What the exercise asks: Report every line in the listing that contains the string "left".

Segment Open

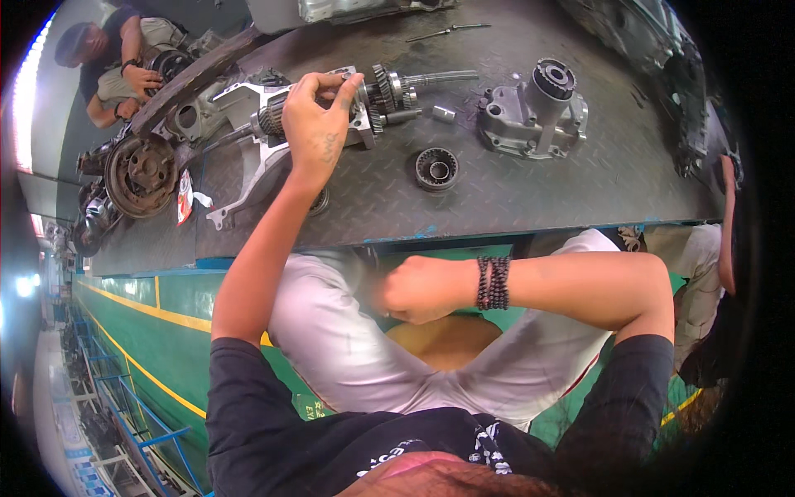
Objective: The person assembles internal transmission components by hand, inserting a shaft into a gear set, placing synchronization rings, and positioning metal pins into the assembly on a workbench.
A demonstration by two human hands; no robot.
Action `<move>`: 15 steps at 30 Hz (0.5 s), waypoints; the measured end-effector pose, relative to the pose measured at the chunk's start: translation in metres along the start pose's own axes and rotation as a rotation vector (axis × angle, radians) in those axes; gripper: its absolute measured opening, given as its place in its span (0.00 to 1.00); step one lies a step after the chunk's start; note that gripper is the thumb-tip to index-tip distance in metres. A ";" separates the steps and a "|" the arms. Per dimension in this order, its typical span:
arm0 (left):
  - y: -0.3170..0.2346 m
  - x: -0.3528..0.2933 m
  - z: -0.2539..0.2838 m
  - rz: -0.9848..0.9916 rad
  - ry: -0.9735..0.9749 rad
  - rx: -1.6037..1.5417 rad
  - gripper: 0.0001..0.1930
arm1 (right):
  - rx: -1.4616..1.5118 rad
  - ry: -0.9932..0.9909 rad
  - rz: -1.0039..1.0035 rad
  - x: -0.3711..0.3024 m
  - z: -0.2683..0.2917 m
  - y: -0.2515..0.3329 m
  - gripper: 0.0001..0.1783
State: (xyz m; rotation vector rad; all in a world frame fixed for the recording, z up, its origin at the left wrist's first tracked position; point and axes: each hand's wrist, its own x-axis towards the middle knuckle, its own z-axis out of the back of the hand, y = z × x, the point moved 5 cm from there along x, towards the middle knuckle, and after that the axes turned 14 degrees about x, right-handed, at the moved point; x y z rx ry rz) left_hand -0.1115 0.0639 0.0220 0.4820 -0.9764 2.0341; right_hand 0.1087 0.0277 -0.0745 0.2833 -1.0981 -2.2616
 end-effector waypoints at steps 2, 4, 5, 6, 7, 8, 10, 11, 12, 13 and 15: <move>-0.006 -0.001 0.003 -0.034 -0.033 0.100 0.17 | -0.007 0.012 -0.006 0.000 -0.011 -0.005 0.07; -0.006 -0.003 0.003 0.016 -0.022 0.066 0.16 | -0.020 0.028 -0.010 0.000 -0.015 -0.010 0.06; -0.006 -0.004 0.004 -0.015 -0.038 0.107 0.16 | -0.015 0.004 0.015 0.001 -0.012 -0.010 0.07; -0.007 -0.004 0.004 -0.046 -0.054 0.149 0.17 | -0.010 -0.019 0.040 0.002 -0.010 -0.010 0.08; -0.008 -0.005 0.004 -0.063 -0.065 0.143 0.16 | -0.012 -0.020 0.036 0.003 -0.012 -0.013 0.08; -0.009 -0.005 0.003 -0.063 -0.065 0.139 0.16 | -0.007 -0.058 0.041 0.005 -0.012 -0.016 0.08; -0.013 -0.006 0.003 -0.097 -0.107 0.252 0.15 | -0.004 -0.097 0.043 0.006 -0.012 -0.019 0.07; -0.014 -0.007 0.003 -0.098 -0.107 0.248 0.15 | -0.009 -0.101 0.045 0.007 -0.012 -0.018 0.07; -0.012 -0.008 0.003 -0.065 -0.095 0.210 0.15 | -0.014 -0.105 0.046 0.006 -0.012 -0.018 0.07; -0.012 -0.009 0.004 -0.031 -0.083 0.175 0.15 | -0.014 -0.106 0.044 0.006 -0.012 -0.018 0.07; -0.014 -0.008 0.003 0.008 -0.096 0.108 0.16 | -0.062 -0.094 0.047 0.006 -0.012 -0.018 0.07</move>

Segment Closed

Solution to the exercise:
arm0 (left):
State: (xyz m; rotation vector rad; all in a world frame fixed for the recording, z up, its origin at the left wrist's first tracked position; point and axes: each hand's wrist, its own x-axis towards the middle knuckle, its own z-axis out of the back of the hand, y = z × x, the point moved 5 cm from there along x, towards the middle knuckle, and after that the axes turned 14 degrees about x, right-handed, at the moved point; x y z rx ry rz) left_hand -0.1115 0.0639 0.0220 0.4820 -0.9764 2.0341; right_hand 0.1087 0.0277 -0.0745 0.2833 -1.0981 -2.2616

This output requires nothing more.